Tratto da La Nuova Venezia (quotidiano locale), mercoledì 26 aprile 2000, pagina 21:
Articolo di Mitia Chiarin:
MESTRE - L'ultima trovata è un referendum virtuale sulla separazione di Mestre da Venezia. Si vota spedendo una email all'indirizzo *****. Un grafico informa sulle percentuali di voto finora raccolte. Attualmente contrari e favorevoli pareggiano con un 44,4 per cento di preferenze ciascuno. Anche nella rete la separazione non spopola.
Il referendum virtuale è stato lanciato al World Wide Web dal sito internet dedicato a Mestre, in rete da due anni grazie alla passione di Stefano Chiaromanni, 18 anni, studente del liceo classico Franchetti di Mestre.
Digitando: www.fortunecity.com/meltingpot/barnsbury/46/mestre.htm (segnalato anche dal motore di ricerca «Virgilio») ecco apparire con un sottofondo musicale la pagina arancione dell'Homepage di Mestre.
Per chi ha la curiosità di entrare, c'è un po' di tutto: il sito ospita una sezione dedicata alla Mestrina calcio, la sezione delle cartoline (acquistate nelle tabaccherie di via Piave o piazza Barche ma fuori produzione da anni), una ricca sezione storica frutto di una raccolta delle pubblicazioni del Centro Studi Storici di Mestre. C'è pure la sezione «bellezze artistiche di Mestre», per chi ci crede e chi ha voglia di ricredersi.
«Il sito è nato per colmare un vuoto imbarazzante» racconta Stefano Chiaromanni, «visto che Mestre contava tre anni fa solo un sito sui forti del campo trincerato e l'homepage del "basket bears"». Il sito del Comune di Venezia non fa distinzioni tra le due città, perché si tratta di una pagina istituzionale, di servizio e informazione sulle attività dell'amministrazione comunale.
A dispetto di chi pensa che la città sia più o meno sconosciuta o comunque al di sopra di ogni curiosità, il «papà» del sito racconta che ogni settimana riceve una decina di messaggi da Paesi di tutto il mondo. Cìè chi chiede informazioni, chi cerca vecchi amici, chi è alla ricerca delle proprie radici o di quelle del proprio nome. le pagine, tradotte in inglese, sono uno spunto per molti. Le e-mail arrivano per lo più da Itlai, America, Inghilterra, Svezia e Francia e spesso riguardano anche richieste di informazioni turisticheche Stefano non sempre riesce ad esaudire.
Ma non mancano le curiosità. «Tempo fa» racconta lo studente con la passione della rete, «mi ha scritto il coordinatore di una conferenza nazionale sul traffico per invitarmi a partecipare.

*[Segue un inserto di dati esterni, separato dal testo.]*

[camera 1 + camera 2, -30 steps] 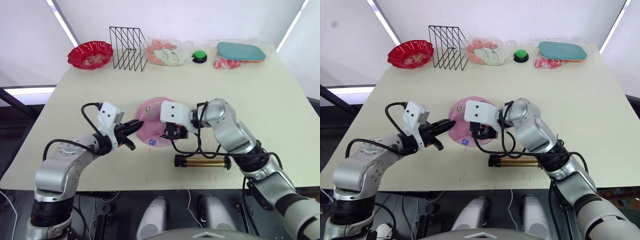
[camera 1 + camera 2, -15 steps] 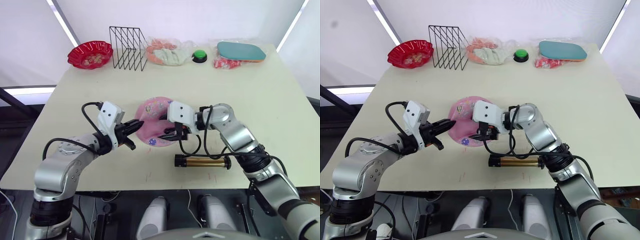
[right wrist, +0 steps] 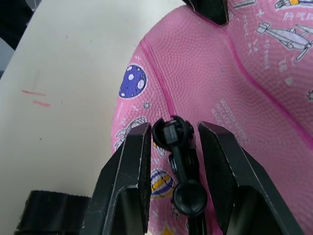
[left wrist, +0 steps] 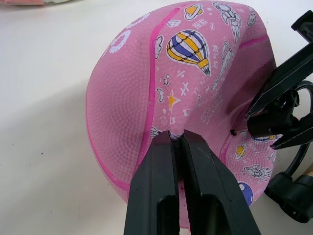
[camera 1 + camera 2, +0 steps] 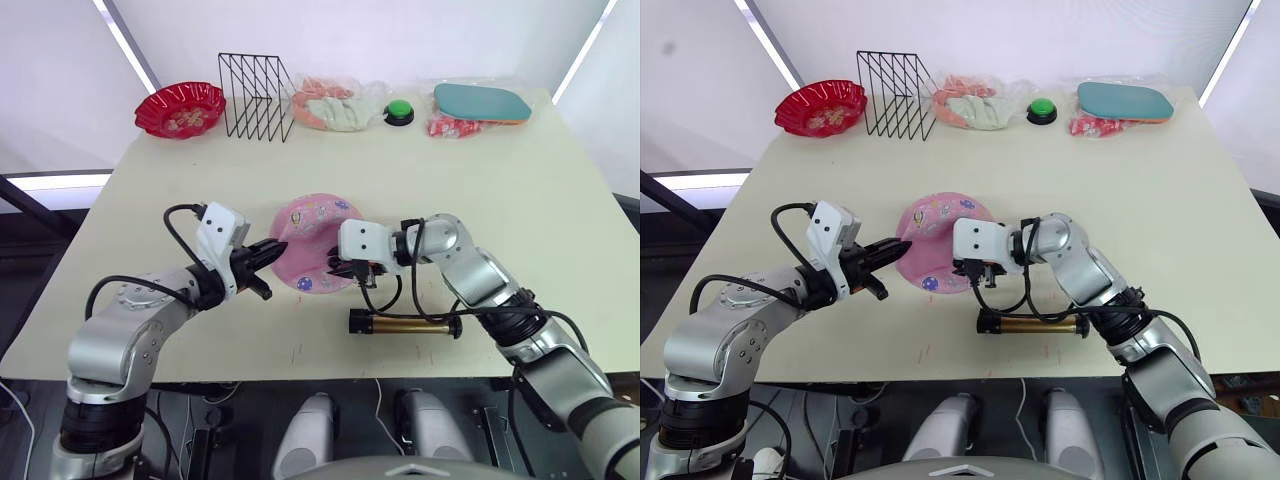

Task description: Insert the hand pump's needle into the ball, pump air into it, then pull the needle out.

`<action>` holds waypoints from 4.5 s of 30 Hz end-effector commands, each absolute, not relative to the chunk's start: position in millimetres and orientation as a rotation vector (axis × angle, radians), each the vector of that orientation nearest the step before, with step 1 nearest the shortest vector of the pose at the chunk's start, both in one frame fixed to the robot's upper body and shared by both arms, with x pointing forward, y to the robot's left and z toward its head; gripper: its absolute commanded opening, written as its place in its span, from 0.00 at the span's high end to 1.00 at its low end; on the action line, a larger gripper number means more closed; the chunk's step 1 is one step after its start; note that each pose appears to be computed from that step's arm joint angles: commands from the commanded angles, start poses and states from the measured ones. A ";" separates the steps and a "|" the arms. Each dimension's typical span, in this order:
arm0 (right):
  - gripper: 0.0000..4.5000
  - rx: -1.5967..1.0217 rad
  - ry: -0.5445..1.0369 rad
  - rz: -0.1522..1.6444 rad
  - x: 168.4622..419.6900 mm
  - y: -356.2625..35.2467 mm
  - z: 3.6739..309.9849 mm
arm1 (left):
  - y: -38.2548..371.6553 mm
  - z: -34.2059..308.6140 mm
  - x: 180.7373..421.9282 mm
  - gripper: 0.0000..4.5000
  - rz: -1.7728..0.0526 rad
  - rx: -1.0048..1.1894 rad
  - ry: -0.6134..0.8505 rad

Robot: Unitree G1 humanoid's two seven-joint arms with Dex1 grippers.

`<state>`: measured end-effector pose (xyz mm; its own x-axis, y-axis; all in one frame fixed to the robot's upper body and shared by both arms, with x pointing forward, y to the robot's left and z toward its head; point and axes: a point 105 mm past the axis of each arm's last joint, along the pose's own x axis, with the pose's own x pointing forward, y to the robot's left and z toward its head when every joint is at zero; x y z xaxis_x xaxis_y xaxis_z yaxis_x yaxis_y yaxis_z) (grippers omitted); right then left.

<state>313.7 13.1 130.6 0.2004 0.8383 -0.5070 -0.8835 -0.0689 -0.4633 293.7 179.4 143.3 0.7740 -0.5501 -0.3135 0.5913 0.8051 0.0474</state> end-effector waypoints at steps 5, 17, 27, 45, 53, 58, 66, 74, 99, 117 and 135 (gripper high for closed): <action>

Solo che l'e-mail cominciava con le parole "All'egregio Signor Sindaco e per conoscenza ai consiglieri comunali...". Insomma il sito era l'unico su Mestre e mi avevano preso per il sindaco di questa città. Gli ho dovuto spiegare che Mestre non è Comune e che comunque non sarei potuto essere sindaco visto che all'epoca avevo solo 17 anni».
IN questi mesi lo studente del Franchetti è impegnato in ricerche genealogiche per conto dell'americana Jacqueline Mestre interessata a conoscere le origini del suo cognome. Il sito mestrino è servito poi a riavvicinare vecchi amici. Alcuni tifosi della Mestrina sono stati messi in contatto con un loro vecchio amico giramondo, l'inglese John T. Downey, ora residente in Svezia, sposato e padre di due bambini.
Per cinque anni l'inglese ha vissuto a Mestre passando le domeniche allo stadio Baracca. «Attraverso me», racconta Stefano con un pizzico di orgoglio, «John è riuscito a ritrovare amici come Tito, Andy e altri che non sentiva più da tempo».
Anche questo è il potere della rete.